LANDesk Service Desk ist wahlweise als eigenständige Service-Delivery-Lösung oder in Verbindung mit der "LANDesk Management Suite" und "LANDesk Security Suite" erhältlich. Die neue Lösung umfasst integrierte Prozesse für ITIL-Service-Desk, Incident Management, Change Management, Problem Management und Service Level Management. So behalten Anwender die Lebenszyklen der von ihrer IT bereitgestellten Services im Griff.

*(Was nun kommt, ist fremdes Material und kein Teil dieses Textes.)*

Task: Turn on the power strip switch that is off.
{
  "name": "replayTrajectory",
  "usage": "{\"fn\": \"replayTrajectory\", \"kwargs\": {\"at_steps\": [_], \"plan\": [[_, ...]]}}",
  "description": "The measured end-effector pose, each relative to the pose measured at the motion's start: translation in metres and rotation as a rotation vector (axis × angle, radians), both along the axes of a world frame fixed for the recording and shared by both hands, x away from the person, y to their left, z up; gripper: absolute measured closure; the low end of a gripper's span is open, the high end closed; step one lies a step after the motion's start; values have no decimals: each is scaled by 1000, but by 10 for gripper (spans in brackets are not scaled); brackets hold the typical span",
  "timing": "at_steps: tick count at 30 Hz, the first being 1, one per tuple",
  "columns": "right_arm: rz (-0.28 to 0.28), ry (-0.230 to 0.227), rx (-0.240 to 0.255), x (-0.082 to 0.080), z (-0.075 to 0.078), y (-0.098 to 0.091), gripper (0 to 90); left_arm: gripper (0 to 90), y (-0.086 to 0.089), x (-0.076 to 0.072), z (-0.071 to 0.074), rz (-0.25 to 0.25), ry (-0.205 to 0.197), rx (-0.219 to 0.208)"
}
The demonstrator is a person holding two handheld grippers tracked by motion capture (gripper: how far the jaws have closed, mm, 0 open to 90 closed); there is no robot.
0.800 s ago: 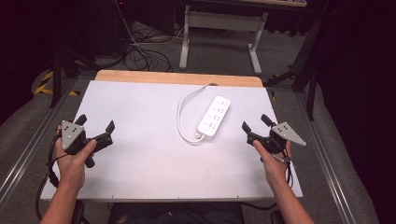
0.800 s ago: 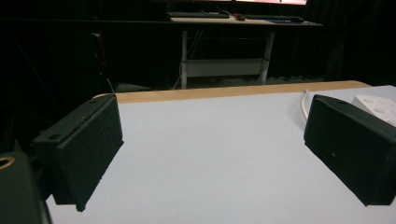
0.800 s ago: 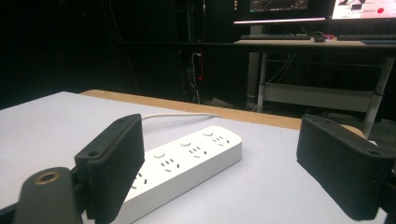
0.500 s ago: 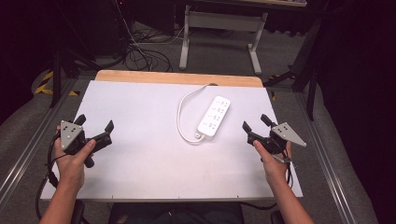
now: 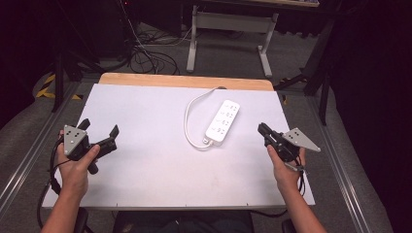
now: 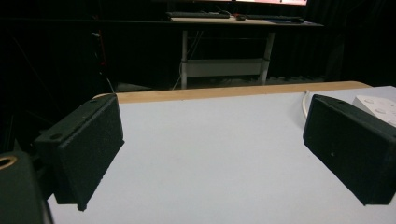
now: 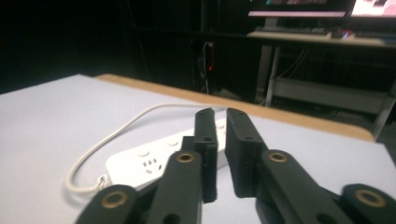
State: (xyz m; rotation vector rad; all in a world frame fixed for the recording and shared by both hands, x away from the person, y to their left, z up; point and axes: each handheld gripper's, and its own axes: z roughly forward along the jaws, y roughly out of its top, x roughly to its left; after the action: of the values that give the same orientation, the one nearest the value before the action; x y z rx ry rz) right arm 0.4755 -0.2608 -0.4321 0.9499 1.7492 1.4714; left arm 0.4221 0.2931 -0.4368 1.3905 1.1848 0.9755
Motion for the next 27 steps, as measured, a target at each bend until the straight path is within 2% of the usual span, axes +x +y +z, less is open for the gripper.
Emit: {"fn": "replayTrajectory", "kwargs": {"at_steps": [2,4,10,18,27], "plan": [[13,47,-24,-2,3,1,900,56,0,0,0,-1,0,1],[26,41,-30,-3,4,1,900,56,0,0,0,-2,0,0],[56,76,-11,-2,6,2,900,58,-1,1,0,-5,2,2],[56,81,18,0,8,-1,900,59,-1,1,-1,-5,1,4],[59,72,35,5,20,3,900,59,0,1,-1,-4,3,7]]}}
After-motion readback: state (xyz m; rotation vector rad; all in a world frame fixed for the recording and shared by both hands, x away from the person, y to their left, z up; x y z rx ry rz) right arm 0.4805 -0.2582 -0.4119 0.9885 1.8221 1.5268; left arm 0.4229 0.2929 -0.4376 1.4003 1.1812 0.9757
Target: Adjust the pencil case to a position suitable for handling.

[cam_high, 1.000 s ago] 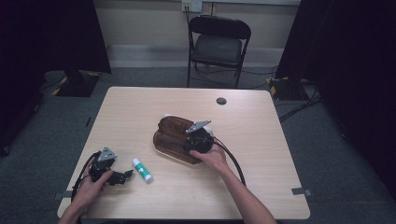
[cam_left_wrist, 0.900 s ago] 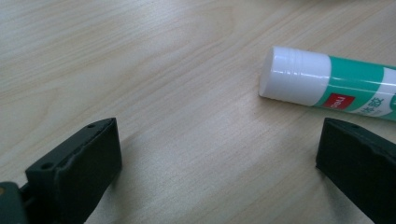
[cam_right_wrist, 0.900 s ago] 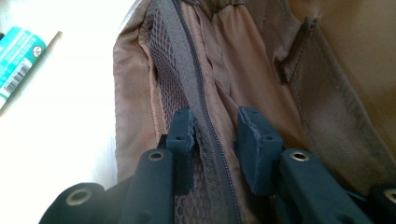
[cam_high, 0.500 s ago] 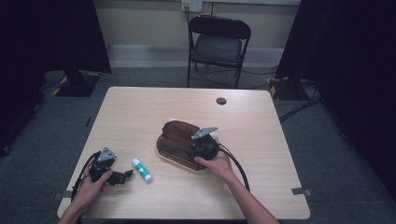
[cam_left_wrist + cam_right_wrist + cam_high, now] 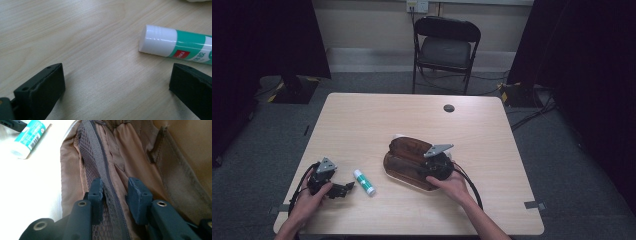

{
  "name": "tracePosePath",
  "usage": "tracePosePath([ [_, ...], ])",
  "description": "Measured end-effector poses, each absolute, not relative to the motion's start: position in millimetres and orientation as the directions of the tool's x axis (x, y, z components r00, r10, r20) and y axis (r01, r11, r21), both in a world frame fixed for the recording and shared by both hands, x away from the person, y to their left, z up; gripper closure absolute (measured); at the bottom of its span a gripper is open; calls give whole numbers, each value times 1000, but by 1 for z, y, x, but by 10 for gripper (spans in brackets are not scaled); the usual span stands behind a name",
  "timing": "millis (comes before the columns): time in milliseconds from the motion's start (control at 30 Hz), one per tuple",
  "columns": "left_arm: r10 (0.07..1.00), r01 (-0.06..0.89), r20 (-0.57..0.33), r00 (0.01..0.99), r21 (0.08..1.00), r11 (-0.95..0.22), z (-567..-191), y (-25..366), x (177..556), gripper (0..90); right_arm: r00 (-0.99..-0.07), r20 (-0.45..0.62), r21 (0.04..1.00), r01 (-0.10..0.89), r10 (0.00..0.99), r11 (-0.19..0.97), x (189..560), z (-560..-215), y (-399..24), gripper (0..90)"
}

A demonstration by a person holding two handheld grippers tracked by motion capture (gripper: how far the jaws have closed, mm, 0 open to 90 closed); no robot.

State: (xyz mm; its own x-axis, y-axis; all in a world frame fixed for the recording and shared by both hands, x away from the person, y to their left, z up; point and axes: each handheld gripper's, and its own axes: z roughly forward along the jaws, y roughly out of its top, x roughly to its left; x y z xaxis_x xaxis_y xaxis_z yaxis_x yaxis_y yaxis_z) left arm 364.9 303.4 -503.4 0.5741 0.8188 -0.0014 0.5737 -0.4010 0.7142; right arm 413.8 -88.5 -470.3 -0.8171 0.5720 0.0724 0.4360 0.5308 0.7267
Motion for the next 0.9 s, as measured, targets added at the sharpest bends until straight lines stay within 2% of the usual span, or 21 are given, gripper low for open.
tracePosePath([
  [667,819,574,-2,574,714,-401,-503,303,365,0,-813,87,720,451,576,527,394,-470,-98,655],
  [900,819,574,-2,574,714,-401,-503,303,365,0,-841,89,729,420,533,541,395,-471,-101,657],
])
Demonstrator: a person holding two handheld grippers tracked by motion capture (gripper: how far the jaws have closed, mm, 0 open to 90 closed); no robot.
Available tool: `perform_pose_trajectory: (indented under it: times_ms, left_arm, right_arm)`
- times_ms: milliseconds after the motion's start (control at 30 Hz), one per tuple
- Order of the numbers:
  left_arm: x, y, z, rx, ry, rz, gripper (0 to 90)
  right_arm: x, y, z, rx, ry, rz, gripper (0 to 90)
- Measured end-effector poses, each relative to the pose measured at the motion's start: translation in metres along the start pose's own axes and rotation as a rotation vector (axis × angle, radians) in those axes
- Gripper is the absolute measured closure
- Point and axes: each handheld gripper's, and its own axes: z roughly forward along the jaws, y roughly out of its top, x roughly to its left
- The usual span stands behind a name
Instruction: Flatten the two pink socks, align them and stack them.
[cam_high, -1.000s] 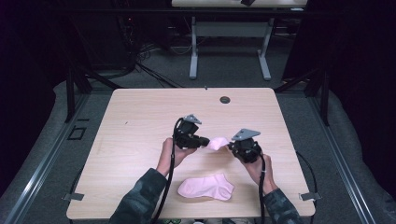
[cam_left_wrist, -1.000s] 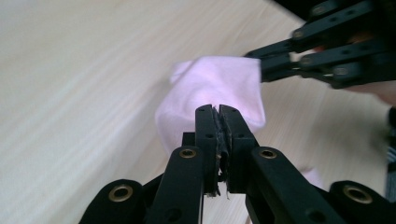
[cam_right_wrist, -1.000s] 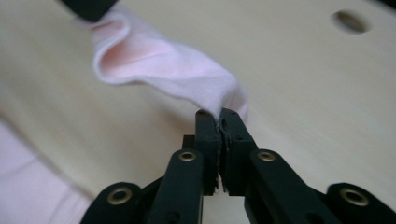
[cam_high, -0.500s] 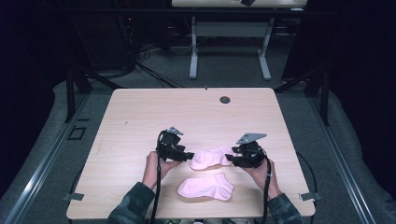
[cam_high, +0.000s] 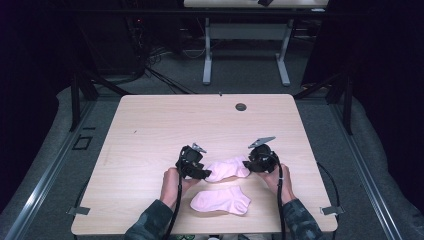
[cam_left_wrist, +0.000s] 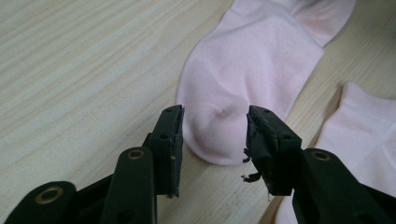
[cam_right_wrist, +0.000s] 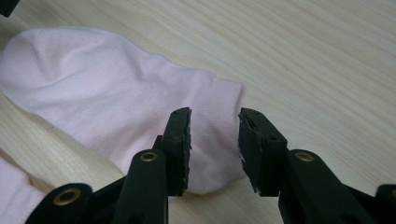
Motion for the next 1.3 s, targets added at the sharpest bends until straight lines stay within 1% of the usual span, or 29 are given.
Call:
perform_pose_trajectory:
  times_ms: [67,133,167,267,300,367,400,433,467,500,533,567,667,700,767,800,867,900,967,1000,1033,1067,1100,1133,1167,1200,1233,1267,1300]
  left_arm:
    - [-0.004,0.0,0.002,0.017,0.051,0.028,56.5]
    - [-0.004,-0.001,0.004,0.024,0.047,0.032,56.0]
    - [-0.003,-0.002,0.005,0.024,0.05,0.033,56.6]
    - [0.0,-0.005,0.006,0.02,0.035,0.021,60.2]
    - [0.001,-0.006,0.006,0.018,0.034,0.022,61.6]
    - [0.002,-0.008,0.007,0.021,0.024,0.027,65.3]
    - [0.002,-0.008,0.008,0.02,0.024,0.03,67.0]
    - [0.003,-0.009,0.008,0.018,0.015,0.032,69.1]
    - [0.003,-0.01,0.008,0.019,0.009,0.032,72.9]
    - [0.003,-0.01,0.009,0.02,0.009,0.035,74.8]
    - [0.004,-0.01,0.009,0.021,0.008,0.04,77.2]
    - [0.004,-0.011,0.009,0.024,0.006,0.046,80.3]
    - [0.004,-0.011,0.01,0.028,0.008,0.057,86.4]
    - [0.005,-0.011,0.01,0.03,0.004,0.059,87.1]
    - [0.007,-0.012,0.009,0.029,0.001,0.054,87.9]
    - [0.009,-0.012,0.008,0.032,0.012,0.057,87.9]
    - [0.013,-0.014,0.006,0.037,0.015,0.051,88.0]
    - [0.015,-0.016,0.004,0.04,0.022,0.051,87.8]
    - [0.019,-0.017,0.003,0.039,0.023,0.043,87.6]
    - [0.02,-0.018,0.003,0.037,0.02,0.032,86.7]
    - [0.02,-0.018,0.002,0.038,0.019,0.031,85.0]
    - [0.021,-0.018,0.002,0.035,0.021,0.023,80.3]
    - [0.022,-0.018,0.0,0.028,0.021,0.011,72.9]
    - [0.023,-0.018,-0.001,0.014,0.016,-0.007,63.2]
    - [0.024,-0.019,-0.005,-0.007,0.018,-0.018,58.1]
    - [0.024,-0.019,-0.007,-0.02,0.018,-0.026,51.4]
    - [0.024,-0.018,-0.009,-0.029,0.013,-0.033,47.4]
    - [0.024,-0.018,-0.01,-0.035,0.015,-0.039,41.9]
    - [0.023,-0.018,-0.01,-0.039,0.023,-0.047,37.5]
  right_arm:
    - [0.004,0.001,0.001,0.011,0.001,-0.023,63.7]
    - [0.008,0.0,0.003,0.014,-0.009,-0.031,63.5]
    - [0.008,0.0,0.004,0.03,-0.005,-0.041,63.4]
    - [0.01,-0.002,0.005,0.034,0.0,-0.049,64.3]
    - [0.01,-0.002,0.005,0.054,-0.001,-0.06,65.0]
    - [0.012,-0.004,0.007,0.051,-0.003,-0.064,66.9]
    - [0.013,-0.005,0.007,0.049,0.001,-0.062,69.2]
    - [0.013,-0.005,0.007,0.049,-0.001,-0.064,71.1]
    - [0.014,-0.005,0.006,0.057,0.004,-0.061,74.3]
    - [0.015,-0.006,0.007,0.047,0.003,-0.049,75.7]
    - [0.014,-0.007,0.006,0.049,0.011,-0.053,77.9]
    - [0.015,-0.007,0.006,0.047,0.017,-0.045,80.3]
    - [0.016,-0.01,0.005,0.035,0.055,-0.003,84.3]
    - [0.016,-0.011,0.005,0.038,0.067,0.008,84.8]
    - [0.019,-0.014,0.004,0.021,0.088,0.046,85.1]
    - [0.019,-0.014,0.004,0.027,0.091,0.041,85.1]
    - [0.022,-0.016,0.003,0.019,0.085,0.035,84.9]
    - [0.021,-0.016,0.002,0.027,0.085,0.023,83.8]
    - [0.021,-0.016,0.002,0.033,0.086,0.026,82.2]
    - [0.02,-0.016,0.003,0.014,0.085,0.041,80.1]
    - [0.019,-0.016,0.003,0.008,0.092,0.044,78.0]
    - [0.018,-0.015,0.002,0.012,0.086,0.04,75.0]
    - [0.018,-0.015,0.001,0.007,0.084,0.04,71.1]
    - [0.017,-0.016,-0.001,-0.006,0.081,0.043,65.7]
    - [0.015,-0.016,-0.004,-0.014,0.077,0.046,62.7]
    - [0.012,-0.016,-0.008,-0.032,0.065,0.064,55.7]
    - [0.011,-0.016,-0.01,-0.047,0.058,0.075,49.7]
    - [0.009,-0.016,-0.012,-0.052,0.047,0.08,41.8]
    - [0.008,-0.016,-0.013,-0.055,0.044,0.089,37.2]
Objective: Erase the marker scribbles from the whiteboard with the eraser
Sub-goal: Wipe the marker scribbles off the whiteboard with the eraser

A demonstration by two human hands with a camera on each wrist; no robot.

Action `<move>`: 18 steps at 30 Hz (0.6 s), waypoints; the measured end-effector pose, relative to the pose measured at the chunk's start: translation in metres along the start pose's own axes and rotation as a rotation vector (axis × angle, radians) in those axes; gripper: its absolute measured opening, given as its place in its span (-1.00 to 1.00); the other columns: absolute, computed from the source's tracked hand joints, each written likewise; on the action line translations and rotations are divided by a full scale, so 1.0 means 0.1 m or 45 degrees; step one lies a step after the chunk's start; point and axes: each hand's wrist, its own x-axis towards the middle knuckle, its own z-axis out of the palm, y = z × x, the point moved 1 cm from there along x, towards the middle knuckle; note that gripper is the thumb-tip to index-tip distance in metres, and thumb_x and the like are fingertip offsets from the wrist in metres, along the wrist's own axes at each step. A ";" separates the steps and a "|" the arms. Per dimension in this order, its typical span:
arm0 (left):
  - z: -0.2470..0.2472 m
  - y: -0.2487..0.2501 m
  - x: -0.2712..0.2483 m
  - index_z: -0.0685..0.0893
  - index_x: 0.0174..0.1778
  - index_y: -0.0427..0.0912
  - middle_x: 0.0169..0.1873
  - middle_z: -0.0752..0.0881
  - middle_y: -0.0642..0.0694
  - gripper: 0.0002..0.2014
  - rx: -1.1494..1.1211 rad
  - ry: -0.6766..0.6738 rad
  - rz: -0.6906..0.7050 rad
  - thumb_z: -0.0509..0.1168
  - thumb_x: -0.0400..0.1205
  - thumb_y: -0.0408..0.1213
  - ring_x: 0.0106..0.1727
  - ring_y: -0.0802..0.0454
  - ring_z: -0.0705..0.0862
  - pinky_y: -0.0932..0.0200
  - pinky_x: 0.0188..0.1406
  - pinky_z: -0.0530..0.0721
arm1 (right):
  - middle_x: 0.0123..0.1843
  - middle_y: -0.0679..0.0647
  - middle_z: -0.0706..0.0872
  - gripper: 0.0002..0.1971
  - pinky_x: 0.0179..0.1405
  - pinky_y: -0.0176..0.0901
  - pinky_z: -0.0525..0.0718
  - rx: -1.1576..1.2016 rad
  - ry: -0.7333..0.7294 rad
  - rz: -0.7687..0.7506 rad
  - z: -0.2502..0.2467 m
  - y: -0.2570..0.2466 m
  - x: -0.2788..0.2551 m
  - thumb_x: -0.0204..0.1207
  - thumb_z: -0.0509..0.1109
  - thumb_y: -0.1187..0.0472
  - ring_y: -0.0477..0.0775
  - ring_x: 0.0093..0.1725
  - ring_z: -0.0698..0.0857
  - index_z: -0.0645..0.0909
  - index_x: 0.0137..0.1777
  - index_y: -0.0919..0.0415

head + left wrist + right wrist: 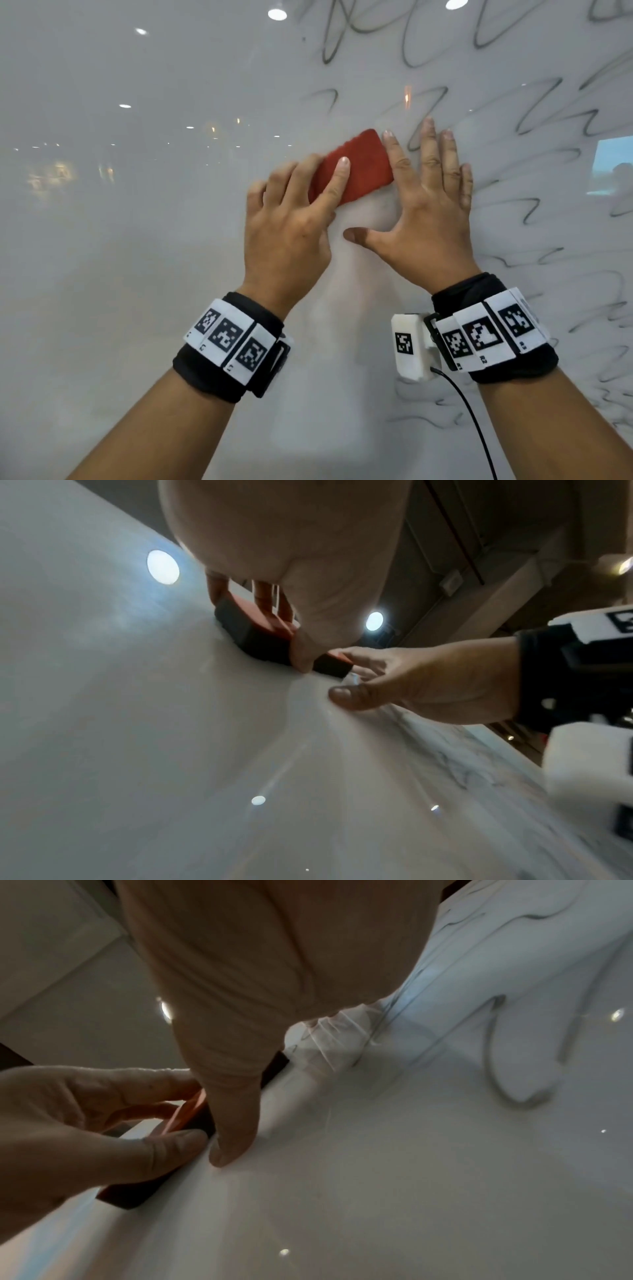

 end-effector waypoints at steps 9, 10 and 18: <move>-0.10 -0.17 0.29 0.44 0.62 -0.01 0.45 0.52 -0.14 -0.32 -0.016 0.034 -0.257 0.36 0.51 -0.25 0.39 -0.23 0.46 -0.17 0.20 0.47 | 0.77 0.04 -0.30 0.21 0.69 0.20 -0.22 -0.035 -0.011 0.011 -0.01 -0.01 -0.01 0.21 0.53 -0.44 0.10 0.74 -0.29 -0.16 0.73 -0.23; -0.07 -0.12 0.24 0.46 0.61 -0.01 0.45 0.53 -0.13 -0.34 0.011 0.010 -0.116 0.36 0.52 -0.25 0.38 -0.21 0.46 -0.16 0.19 0.46 | 0.77 0.05 -0.30 0.22 0.69 0.21 -0.21 -0.036 -0.011 0.018 -0.01 -0.02 -0.01 0.21 0.53 -0.43 0.11 0.74 -0.29 -0.16 0.74 -0.22; -0.11 -0.20 0.46 0.43 0.61 0.00 0.42 0.53 -0.15 -0.30 0.027 0.088 -0.406 0.40 0.49 -0.26 0.38 -0.21 0.45 -0.19 0.17 0.50 | 0.77 0.13 -0.28 0.23 0.67 0.27 -0.19 -0.068 0.021 -0.025 -0.22 -0.12 0.27 0.26 0.55 -0.38 0.21 0.74 -0.27 -0.18 0.75 -0.12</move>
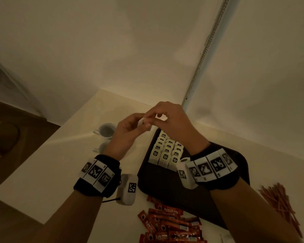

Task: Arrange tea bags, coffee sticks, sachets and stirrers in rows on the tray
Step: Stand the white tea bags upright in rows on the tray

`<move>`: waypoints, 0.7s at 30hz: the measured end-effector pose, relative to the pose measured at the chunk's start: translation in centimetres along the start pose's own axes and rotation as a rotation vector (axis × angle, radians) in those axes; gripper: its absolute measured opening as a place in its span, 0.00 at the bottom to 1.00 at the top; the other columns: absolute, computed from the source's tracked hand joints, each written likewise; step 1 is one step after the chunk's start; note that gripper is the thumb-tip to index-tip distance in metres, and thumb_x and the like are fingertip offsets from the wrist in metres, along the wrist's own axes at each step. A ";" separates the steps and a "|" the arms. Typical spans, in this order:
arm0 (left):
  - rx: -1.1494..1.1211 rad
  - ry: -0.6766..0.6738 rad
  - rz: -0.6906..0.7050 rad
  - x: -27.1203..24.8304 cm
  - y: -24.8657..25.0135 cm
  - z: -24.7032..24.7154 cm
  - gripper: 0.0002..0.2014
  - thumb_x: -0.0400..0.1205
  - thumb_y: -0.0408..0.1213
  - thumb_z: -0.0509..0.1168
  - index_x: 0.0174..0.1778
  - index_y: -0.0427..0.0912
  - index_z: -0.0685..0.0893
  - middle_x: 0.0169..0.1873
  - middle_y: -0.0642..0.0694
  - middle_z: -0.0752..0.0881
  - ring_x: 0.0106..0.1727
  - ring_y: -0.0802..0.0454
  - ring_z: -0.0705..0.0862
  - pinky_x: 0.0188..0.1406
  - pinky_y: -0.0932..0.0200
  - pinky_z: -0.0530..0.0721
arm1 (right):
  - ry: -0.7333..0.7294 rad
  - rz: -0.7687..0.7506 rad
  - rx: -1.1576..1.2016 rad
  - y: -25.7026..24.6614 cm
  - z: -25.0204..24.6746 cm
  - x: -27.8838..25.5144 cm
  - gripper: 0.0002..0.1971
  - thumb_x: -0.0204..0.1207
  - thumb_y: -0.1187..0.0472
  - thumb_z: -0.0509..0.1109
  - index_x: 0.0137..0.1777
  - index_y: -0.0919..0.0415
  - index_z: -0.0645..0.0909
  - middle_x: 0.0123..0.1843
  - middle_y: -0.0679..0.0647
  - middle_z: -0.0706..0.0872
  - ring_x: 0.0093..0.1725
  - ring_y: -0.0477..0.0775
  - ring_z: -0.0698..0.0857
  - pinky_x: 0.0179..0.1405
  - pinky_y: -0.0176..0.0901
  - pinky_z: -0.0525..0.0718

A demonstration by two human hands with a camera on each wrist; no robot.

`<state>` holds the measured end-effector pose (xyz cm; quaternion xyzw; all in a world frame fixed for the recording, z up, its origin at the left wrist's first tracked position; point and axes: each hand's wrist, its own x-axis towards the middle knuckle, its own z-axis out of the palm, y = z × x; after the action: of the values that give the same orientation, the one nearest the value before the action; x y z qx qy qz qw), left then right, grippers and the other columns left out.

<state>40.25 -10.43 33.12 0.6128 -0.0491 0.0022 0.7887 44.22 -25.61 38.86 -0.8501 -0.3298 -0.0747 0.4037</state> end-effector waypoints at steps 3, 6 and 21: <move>0.036 0.039 0.082 -0.1 1.0 0.4 0.08 0.75 0.29 0.70 0.48 0.41 0.89 0.40 0.51 0.91 0.46 0.55 0.88 0.48 0.61 0.85 | -0.057 0.018 -0.020 -1.6 -1.4 0.8 0.06 0.69 0.58 0.77 0.45 0.55 0.90 0.35 0.43 0.85 0.35 0.39 0.78 0.40 0.29 0.74; 0.055 0.031 0.117 -0.1 1.5 1.0 0.06 0.75 0.29 0.69 0.46 0.35 0.88 0.38 0.49 0.91 0.44 0.54 0.88 0.49 0.63 0.84 | -0.099 0.034 -0.083 -2.9 -2.2 1.5 0.04 0.71 0.57 0.76 0.44 0.54 0.89 0.33 0.43 0.85 0.34 0.41 0.79 0.39 0.32 0.75; -0.413 0.004 -0.099 -1.6 1.2 3.4 0.11 0.75 0.39 0.63 0.39 0.51 0.92 0.44 0.49 0.91 0.48 0.54 0.89 0.48 0.61 0.85 | 0.044 0.160 -0.114 -5.1 -3.1 3.1 0.03 0.71 0.58 0.76 0.40 0.57 0.90 0.29 0.38 0.83 0.30 0.31 0.80 0.33 0.21 0.74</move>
<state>38.32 -13.28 34.99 0.4396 -0.0167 -0.0454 0.8969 43.90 -24.04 45.37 -0.8934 -0.2470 -0.0794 0.3667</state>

Die wesentlichen Neuerungen von LANDesk Service Desk Version 7.2:

·         Telefonieintegration (CTI), das heißt die Integration des Service-Desk mit Telefonsystemen für normale und auch Internet-Telefonie.

·         Eine Engine für konsistente "Formulare", die für ein einheitliches Erscheinungsbild und eine einheitliche Handhabung von Formularen (oder Fenstern) sorgt, aus denen die auf Konsolen oder Portalen laufende Applikation besteht.

·         Volle Unterstützung aller Microsoft Windows Vista Anwendungen.

·         Weiterentwicklungen des Konfigurationsmanagements erleichtern die Ersteinrichtung einer CMDB (Configuration Management Database) und bieten mehr Flexibilität bei ihrer Strukturierung.